Here is a little utility I wrote in Python to check whether a comparison network is a sorting network and can generate diagrams for them in svg format.
Are they used anywhere in modern applications? I can't think of a lot of applications that needs sufficient amount of sorting but perhaps somewhere in GPUs or NICs?
Beyond 1024 "threads", its difficult and inefficient for communication to take place.
GPU Mergepath seems like the coolest algorithm for sorting more than 1024 elements in 1024-way parallel.
In practice, I think only the 32-way or 64-way optimal sorting network was calculated, and then its all merge-path beyond that. (Merge 64 + 64 sorted lists == 128 sorted list)
Mergepath is a very efficient means of parallelizing the "Merge" step of mergesort's algorithm.
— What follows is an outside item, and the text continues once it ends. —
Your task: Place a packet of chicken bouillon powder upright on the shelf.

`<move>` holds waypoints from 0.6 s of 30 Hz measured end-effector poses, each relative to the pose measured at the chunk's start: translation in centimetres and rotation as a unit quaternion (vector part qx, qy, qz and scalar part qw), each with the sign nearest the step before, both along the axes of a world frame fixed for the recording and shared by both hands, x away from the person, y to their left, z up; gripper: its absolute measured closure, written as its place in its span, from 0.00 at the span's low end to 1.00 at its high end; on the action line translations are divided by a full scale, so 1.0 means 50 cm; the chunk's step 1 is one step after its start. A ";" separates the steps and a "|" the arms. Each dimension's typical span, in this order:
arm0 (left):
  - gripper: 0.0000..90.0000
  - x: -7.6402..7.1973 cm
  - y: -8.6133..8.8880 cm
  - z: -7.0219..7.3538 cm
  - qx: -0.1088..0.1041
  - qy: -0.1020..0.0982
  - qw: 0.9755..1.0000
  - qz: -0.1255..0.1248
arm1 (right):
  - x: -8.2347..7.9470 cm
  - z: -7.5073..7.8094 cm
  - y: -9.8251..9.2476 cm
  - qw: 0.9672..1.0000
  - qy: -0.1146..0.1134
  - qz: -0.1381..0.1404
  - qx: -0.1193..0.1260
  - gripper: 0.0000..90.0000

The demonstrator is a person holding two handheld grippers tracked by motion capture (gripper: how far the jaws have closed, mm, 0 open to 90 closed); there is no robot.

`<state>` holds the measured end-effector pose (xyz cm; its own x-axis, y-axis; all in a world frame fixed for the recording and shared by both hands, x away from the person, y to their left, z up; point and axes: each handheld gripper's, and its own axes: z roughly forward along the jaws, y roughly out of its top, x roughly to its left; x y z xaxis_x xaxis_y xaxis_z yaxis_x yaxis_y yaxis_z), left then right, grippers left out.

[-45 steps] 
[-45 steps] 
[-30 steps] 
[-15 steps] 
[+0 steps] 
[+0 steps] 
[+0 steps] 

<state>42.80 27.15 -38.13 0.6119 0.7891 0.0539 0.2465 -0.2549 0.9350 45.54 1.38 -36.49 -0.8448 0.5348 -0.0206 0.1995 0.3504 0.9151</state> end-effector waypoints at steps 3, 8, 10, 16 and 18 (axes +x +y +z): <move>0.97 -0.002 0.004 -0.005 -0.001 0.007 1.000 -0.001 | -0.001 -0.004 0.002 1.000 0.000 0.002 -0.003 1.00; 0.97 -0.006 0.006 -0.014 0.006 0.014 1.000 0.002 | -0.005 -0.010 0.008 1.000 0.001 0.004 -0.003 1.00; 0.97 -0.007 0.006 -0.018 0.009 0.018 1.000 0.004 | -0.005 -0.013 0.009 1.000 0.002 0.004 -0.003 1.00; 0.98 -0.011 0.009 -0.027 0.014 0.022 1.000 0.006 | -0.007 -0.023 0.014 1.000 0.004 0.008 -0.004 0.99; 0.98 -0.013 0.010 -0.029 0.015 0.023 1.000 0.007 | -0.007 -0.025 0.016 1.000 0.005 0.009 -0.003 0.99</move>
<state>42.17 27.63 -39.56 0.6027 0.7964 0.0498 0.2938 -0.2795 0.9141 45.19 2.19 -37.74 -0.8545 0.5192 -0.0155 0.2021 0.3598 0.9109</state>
There's a little branch divergence: but even with the branch divergence you're at O(n + p*log(n)) overall work per merge (assuming constant "p", number of processors, where p is much smaller than "n"... its effectively a O(n) algorithm and therefore asymptotically work efficient with original O(n) mergesort. Parallel Bitonic sort fails in this test)
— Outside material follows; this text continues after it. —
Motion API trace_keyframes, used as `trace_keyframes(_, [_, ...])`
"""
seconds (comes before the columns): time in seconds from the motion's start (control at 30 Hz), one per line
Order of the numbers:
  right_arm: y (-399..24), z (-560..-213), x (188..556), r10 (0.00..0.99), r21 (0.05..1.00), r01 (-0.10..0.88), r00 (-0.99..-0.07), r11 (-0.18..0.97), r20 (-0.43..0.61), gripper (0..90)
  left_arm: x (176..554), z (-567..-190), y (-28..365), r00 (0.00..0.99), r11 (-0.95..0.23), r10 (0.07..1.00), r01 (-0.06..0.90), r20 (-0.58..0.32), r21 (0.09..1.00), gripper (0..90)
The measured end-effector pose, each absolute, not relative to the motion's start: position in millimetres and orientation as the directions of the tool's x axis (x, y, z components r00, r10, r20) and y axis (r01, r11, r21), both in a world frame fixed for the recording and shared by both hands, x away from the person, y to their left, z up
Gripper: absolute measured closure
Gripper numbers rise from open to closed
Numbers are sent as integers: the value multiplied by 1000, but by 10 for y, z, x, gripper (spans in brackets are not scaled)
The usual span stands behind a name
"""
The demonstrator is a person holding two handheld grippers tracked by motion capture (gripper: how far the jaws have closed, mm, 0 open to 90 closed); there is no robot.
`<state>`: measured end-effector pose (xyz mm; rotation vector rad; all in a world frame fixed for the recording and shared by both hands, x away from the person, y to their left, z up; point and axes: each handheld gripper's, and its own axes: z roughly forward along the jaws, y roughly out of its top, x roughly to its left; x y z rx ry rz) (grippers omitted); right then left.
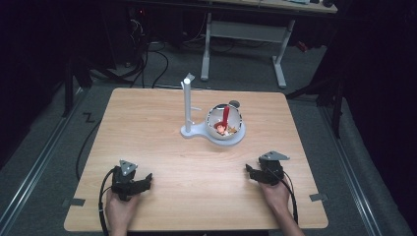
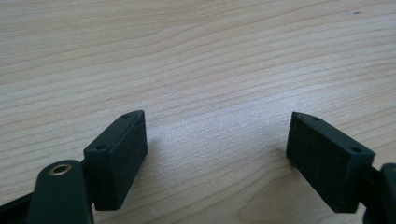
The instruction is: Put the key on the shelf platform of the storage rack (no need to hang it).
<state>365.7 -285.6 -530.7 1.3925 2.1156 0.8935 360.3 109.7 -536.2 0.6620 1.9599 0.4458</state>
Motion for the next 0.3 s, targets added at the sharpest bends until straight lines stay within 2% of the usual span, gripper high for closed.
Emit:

IIRC, CUDA Thrust's Mergepath algorithm is designed to scale beyond one SM (so it can compute in parallel larger than 1024 elements), because the Mergepath algorithm has very little communication that gets the job done.
In contrast, an optimal sorting network of large size (ex: size 1-million) would require arbitrary communication between elements, which is just not how modern computers / GPUs work.
So not optimal. I guess I was mistaken.